Lew Massey

Personal information
- Born: February 16, 1956 Pineville, North Carolina, U.S.
- Died: January 23, 2014 (aged 57) Charlotte, North Carolina, U.S.
- Listed height: 6 ft 5 in (1.96 m)
- Listed weight: 215 lb (98 kg)

Career information
- High school: South Mecklenburg (Charlotte, North Carolina)
- College: Charlotte (1974–1978)
- NBA draft: 1978: 2nd round, 38th overall pick
- Drafted by: Los Angeles Lakers
- Position: Small forward / shooting guard
- Number: 23

Career history
- 1978–1979: Maine Lumberjacks
- 1979–1980: Lehigh Valley Jets
- 1981: Presto Fun Drinks
- 1982: Lancaster Lightning
- 1982–1983: Gilbey's Gin

Career highlights
- AP Honorable mention All-American (1976); 2× First-team All-Sun Belt (1977, 1978);
- Stats at Basketball Reference

= Lew Massey =

American basketball player

Lawrence "Lew" Massey (February 16, 1956 – January 23, 2014) was an American professional basketball player.
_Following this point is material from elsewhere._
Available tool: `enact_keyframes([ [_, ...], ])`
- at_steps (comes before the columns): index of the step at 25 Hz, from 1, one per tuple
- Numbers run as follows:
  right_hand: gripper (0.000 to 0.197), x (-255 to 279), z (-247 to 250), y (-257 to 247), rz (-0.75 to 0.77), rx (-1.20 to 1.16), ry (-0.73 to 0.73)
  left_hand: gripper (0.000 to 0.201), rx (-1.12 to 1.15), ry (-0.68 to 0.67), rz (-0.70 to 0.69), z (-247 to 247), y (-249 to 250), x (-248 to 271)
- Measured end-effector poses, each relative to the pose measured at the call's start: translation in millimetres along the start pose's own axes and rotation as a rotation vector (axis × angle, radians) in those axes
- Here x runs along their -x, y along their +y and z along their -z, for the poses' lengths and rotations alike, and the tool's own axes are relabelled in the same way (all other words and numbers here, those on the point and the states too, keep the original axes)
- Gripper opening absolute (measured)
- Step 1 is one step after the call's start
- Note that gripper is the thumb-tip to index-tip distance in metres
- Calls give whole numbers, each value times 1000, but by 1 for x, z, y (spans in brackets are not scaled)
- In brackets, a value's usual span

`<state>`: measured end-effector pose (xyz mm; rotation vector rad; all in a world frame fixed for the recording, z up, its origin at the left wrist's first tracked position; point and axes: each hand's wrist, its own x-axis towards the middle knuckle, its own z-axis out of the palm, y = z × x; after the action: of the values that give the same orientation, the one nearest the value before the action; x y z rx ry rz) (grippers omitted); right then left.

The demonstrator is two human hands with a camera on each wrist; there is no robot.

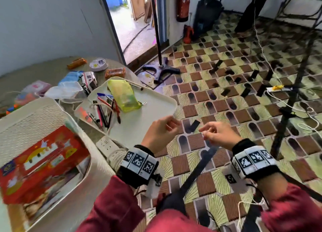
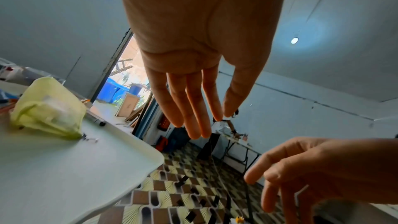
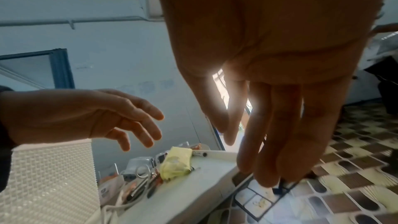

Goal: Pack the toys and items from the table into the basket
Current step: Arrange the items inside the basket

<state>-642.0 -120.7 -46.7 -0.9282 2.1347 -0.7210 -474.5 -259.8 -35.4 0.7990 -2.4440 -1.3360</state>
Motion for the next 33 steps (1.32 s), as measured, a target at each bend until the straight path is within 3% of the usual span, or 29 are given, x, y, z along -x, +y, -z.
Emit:
enact_keyframes([
  [6, 16, -55, 19, 65, -146, -14, -73, 11, 32, -1, 140, -25, -36, -54],
  [15, 14, -211, 97, 105, -265, 33, -132, 11, 58, 111, 247, -32, -65, -199],
  [24, 15, -372, 153, 70, -130, 117, -240, 12, 196, 267, 429, -23, -82, -318],
  [33, 16, -563, 178, 10, 74, 338, -509, 13, 271, 492, 693, -2, -121, -398],
])
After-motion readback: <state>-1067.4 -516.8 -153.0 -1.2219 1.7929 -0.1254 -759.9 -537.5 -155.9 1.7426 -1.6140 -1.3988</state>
He played college basketball at the University of North Carolina at Charlotte.

==Early years==
Massey attended South Mecklenburg. He accepted a basketball scholarship from the University of North Carolina at Charlotte. Often called "Sweet Lew", the prolific scorer helped the 49ers reach the 1976 National Invitation Tournament finals as a sophomore, losing 67–71 against the University of Kentucky. He also set school records for single-season scoring average (22.5) and total points (677). He set a school single-game record with 10 blocked shots against Wofford College.

As a junior in 1977, along with teammate Cedric Maxwell, he contributed to the team reaching the final four in the NCAA tournament. The 49–51 loss against Marquette University, was surrounded in controversy with a last-second tip-in by Jerome Whitehead.

As a senior, he averaged 21.8 points (third in school history) and 6.8 rebounds per game. He scored 38 points (fourth in school history) against Virginia Commonwealth University.

Massey graduated as the leading scorer in school history (2,149 points). He posted a 19.4 point average per game (third in school history), 740 total rebounds (fourth in school history), 343 total free throws made (third in school history), fifty five 20+ scoring games (school record) and 916 field goals made (school record).

==Professional career==
Massey was selected by the Los Angeles Lakers in the second round (38th overall) of the 1978 NBA draft. He was cut a month away from the 1978-79 NBA regular season opener.

In 1978, he signed with the Maine Lumberjacks of the Continental Basketball Association, where he ranked seventh in the league with 970 scored points.

In 1979, he was signed by the San Diego Clippers of the National Basketball Association. He was released on October 17. That same year, he played in 26 games with the Lehigh Valley Jets, while scoring 406 points. He ended up leaving the United States for the Venezuelan and Swiss semi-pro circuits.

In 1981, he signed with the Presto Fun Drinks of the Philippine Basketball Association (PBA).

In 1982, he played in one game with the Lancaster Lightning of the Continental Basketball Association, registering 2 points, 7 rebounds and one assist. That same year, he signed up with Gilbey's Gin Gimlets of the PBA. He rewarded the team to a second-place finish in the third conference. His 47-game stint with Gilbey's was one of the memorable in league annals, averaging 46.6 points per game. On March 25, 1982, he established an All-time PBA mark for most points (85) in one game at that time, in Gilbey's 123-126 elimination round loss to the Crispa Redmanizers.

==Personal life==
Massey was the nephew of former NBA player Walter Davis. Although he struggled with drug addiction after his retirement from professional basketball, he had been clean for 12 years. He suffered from diabetes and lost a leg to the disease. On January 23, 2014, he died of natural causes at the age of 57 years old.